I slipped on Martin Scorsese the other night.
An unusual rainstorm hit Los Angeles for the second night in a row, making all the stars on the sidewalk along Hollywood Boulevard slick. After that, I avoided Kelsey Grammer, Anne Bancroft and Sandra Bernhardrt so I didn’t fall and mess up my nice outfit.
It rains quite a bit in New York – one of the many differences between the Big Apple and the City of Angels. I like the way the streets feel right after a rainstorm in New York. It’s almost as if whoever’s watching turns on the giant cosmic faucet and gives the grimy town a good wash. Los Angeles could use a couple more cosmic scrub-downs. I love judging LA and pointing out how awful that place can be.
Eventually I reached my destination: A theater along the strip where celebrities filed into an exclusive Hollywood event. These types of things make me nervous. I hid anxiously from the crowd while my fiancé got the tickets from will call. We slipped in and I bought some popcorn.
Every time someone walked into the lobby, the crowd swung their heads at the same time to the door as if they were watching a ping pong match, trying to see if anyone famous came in. If it wasn’t someone famous enough, their heads swung back. Stuff like that seems silly to me. Who’s going to walk in? Spiderman?
There’s a lot less of this super human worship in New York. I put some butter on my popcorn and snickered at the typical LA crowd under my breath. And then, Spiderman walked in.
There he was: Stan Lee. The man responsible for literally defining the way children view their heroes – walking unnoticed into a room filled with children all grown up and waiting for their own re-definition of a hero to arrive. The irony was crippling.
To this particular crowd, Stan Lee wasn’t the hero everyone hoped would walk in. In a stunning turn of events I was now the blushing, star struck Los Angelian among the clueless crowd. I wanted to take a bath in bagels and Yankee Stadium hot dogs to wash the LA off of me. And still, various different scenarios flooded my head as I tried to sculpt my perfect interaction like I was in line to meet Hannah Montana at a Grove mall signing.
Eventually Stan and I came together with a simple and polite hello, followed by a handshake. It was an interaction I’ll always remember – and if that’s what everyone swinging their heads in the lobby was waiting to experience with their own hero – then I stand corrected. Sorry for judging you, LA.

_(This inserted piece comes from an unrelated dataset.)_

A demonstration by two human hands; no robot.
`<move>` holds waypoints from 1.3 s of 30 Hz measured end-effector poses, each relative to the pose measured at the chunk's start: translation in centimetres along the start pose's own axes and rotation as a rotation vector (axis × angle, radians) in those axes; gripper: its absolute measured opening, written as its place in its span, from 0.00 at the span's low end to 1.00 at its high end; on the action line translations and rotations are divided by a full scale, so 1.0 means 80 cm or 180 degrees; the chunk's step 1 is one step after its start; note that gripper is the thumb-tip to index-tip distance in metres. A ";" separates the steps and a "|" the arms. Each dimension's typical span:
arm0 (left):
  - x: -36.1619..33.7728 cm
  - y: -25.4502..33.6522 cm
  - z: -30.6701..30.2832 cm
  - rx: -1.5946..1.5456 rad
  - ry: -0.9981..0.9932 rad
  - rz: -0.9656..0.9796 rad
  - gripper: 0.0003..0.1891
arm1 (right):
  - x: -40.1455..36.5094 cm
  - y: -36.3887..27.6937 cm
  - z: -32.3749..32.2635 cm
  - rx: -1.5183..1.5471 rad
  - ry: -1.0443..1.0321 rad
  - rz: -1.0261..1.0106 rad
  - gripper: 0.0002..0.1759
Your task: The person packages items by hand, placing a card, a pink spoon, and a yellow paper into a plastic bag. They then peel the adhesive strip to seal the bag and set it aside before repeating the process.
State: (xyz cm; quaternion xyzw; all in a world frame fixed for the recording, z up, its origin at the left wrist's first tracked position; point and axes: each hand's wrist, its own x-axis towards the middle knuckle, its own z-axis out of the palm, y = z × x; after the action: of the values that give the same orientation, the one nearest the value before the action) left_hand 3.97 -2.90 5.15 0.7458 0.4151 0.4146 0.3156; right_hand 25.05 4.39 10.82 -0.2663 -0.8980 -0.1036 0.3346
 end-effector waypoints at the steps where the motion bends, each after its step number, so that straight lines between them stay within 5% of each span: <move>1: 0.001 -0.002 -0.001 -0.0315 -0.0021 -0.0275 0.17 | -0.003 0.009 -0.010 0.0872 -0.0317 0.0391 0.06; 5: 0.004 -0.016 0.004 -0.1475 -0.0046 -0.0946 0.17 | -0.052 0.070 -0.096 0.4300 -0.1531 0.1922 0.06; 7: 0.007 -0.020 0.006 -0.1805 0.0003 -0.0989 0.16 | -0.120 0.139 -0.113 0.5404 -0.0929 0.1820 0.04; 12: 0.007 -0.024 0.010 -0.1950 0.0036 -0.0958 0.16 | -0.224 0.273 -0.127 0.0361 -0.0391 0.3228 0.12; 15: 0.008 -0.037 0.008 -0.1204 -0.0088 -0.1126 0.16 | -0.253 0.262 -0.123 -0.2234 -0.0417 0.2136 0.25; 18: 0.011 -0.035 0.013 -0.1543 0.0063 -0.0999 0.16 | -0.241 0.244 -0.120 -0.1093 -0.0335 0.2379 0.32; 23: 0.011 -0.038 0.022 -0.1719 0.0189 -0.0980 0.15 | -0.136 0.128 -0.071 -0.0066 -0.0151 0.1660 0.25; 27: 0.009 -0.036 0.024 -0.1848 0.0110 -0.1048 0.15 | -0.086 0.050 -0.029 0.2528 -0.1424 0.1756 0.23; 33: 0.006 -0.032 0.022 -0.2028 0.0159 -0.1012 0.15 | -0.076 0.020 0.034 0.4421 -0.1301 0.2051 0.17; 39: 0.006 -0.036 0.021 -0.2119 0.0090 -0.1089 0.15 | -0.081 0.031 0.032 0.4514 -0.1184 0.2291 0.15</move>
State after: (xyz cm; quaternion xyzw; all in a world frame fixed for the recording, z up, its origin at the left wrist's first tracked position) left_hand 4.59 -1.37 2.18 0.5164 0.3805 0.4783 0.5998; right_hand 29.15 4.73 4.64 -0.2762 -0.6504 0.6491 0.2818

Heroes come in a couple different varieties. Mine happened to be the 88 year old version that night. It’s the version that doesn’t so much blind you with star power, but the kind that makes you want to sit down and simply say to them: “Tell me everything.” I wanted that handshake to somehow transfer 88 years worth of genius to me.
It was serendipitous that Martin Scorsese’s star nearly knocked me over earlier in the night. It’s the type of foreshadowing that Marty himself, or Stan Lee would have written:
Our protagonist snickers at LA and its grimy idol worship one minute, reduced to a puddle of awe the next. I guess this New Yorker has a bit more in common with the West Coast than he thought.
Perhaps the scrub down that I’m waiting for isn’t going to come from some giant magical faucet, but from the willingness to realize that whether you’re from New York, LA or Chattanooga, we ain’t so different.